Reimi Sugimoto and her labrador retriever Arnold sat within the comforts of their apartment within the violet iris of dusk. The living room occasionally blinked from the passage of migratory birds near her window, and sundry sounds from neighboring apartments, such as a husband quarreling with his wife below and a mother crooning lullabies to her newborn above, brought their otherwise still apartment back from the dead.

It was sadly ironic, the loneliness Reimi felt. Thousands of people passed by her in the tumultuous city everyday and she was surrounded by hundreds more in her abode, yet she was but a mere ghost to everyone: her existence forgotten, forced to live in an isolated purgatory. It didn't help that the sky was empty of stars every night either. To cope, Reimi would take Arnold to dog parks, reach out to the people she had babysat during her teen years, and would even try to get in contact with the spirit realm via summoning circles or mysterious phone numbers she found on quite questionable websites; and while these activities numbed the pain in the moment, there was something near and dear to her heart that acted as an abiding medicine for her loneliness.

Rohan and Reimi's Random Rendezvous is what the childhood friends called their personal museum. The scrapbook, which was the same shade of yellow as an ox's horn, wheezed out a cloud of murky dust every time its pages were turned, and the seams on the spine groaned from holding years of memorabilia together. No sorrow could live in Reimi when she read the title crafted from magazine letters or gazed upon the library of decades-old photographs behind plastic walls. Her face was as bright as the sun and as merry as springtime, and the twilight and loneliness could never extinguish this joy as long as she held the scrapbook in her hands.

But then, she flipped to the last photograph in the book.
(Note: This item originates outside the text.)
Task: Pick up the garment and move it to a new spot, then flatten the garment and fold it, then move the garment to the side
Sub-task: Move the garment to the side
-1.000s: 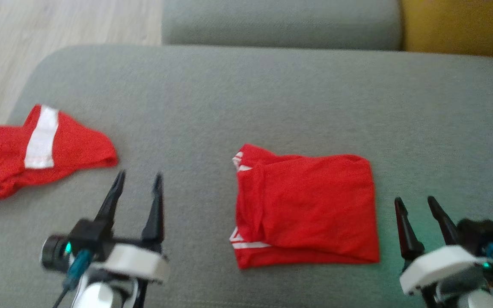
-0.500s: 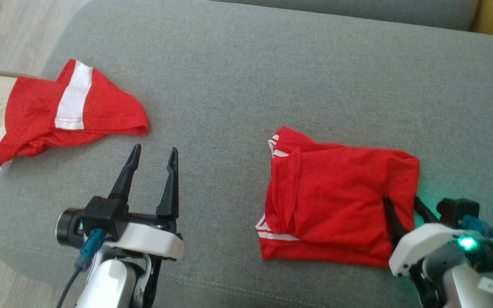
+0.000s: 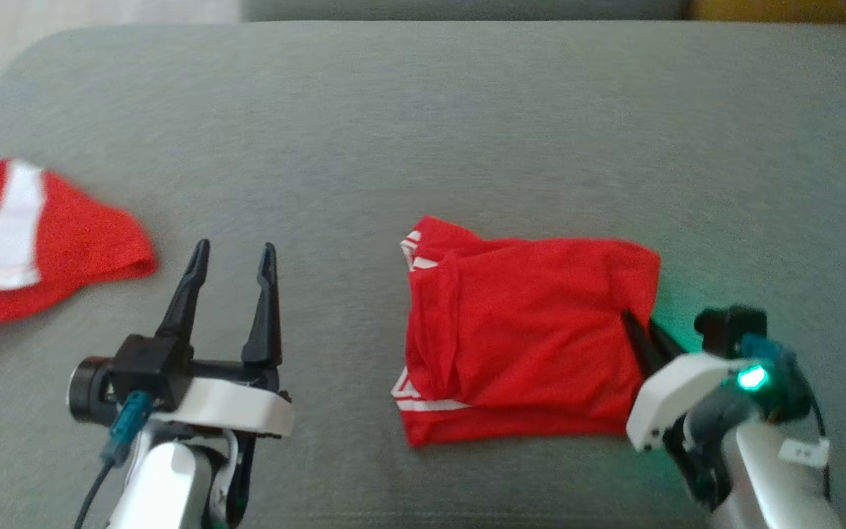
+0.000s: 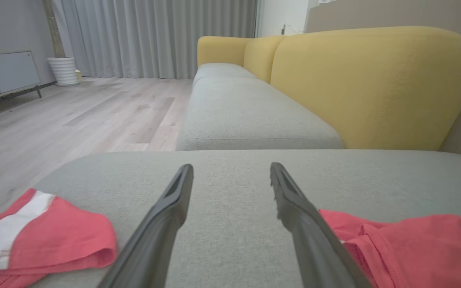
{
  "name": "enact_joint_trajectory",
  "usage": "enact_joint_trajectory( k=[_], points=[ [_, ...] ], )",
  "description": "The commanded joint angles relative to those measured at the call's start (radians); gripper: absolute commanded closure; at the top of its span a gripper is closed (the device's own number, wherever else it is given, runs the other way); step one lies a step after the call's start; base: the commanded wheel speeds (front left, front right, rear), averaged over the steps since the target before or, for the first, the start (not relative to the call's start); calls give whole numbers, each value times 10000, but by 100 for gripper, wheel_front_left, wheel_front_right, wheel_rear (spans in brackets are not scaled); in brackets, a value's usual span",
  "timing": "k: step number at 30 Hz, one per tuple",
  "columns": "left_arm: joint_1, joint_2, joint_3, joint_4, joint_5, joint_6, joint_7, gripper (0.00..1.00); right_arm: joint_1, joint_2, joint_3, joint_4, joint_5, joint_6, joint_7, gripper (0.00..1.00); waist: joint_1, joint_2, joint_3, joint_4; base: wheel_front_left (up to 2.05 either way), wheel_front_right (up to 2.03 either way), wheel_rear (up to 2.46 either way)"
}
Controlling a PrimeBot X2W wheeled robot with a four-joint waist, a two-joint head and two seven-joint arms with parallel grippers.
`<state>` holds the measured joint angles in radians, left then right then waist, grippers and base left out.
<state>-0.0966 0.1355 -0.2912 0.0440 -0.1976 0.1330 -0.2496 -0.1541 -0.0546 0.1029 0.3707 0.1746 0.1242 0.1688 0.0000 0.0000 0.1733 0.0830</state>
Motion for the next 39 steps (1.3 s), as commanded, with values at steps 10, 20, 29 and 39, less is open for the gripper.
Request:
enact_joint_trajectory(
  k=[10,20,29,39],
  points=[
    [-507,378,306,-748,156,-34,-23,0,-2492,-1553,-11,57,214,65,-210,100,0,0,510,-2947,0,0,0],
    [-1508,563,-76,-989,403,-370,237,0,-4685,-2685,-423,654,380,65,-439,100,0,0,1648,-3689,0,0,0],
    [-2340,668,-262,-1037,525,-583,331,0,-5750,-2918,-891,1321,422,65,-987,100,0,0,2781,-3472,0,0,0],
    [-2705,879,-224,-1091,534,-627,370,0,-6376,-2707,-2349,2657,-597,65,-1753,100,0,0,3554,-3168,0,0,0]
  ],
)
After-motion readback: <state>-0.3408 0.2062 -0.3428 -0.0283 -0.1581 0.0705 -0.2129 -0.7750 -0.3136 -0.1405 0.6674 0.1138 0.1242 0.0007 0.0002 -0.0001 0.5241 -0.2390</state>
It was taken at night, though the sky was gray. On the left was a woman skinny in figure yet plump in riches, and on the right was a man starving in both physique and affection, his face as pale as an ill pearl and as deprived of pride as a narwhal without a horn. Behind them was the sea, where docile waves grazed on a pasture of seaweed like sheep, though it was not a pleasing sea where dolphins waltz together in the limelight of the moon and lost stars nestle in cribs of seafoam. It was a sea where sirens cast their alluring voices into the blackened, unknown waters to fish for lustful sailors and fang-like rocks drool at the thought of a passerby walking off of the cliff that bordered the photo.

Arnold sniffed the photograph inquisitively, whining and pawing at the woman next to Rohan. "That is (M/n), Rohan's girlfriend from ten years ago. You weren't even born yet when the two of them were dating. I always wonder where she went after they broke up...what she's doing at this very moment..."

The ringing of her cell-phone threw her thoughts off balance. She rose from her leather-clad couch, shouted "I'll get it!" into the darkness, snickered sarcastically to herself, then stumbled through the twilight as it felt as though it used hundreds of ghostly hands to playfully swat her around her apartment, pretending to be a cat and treating her like a toy full of catnip. Reimi was annoyed from crashing into her furniture and walls, but her annoyance died when she saw who was calling her.

"And speak of the devil!" She answered the phone with a click. "...Ew, why is a green bean calling my phone?"

"Well well, I wasn't expecting the pink menace to actually answer!" Rohan quipped. "What are you doing at this hour? Nearly burning your apartment down trying to summon Zuul in your refrigerator?"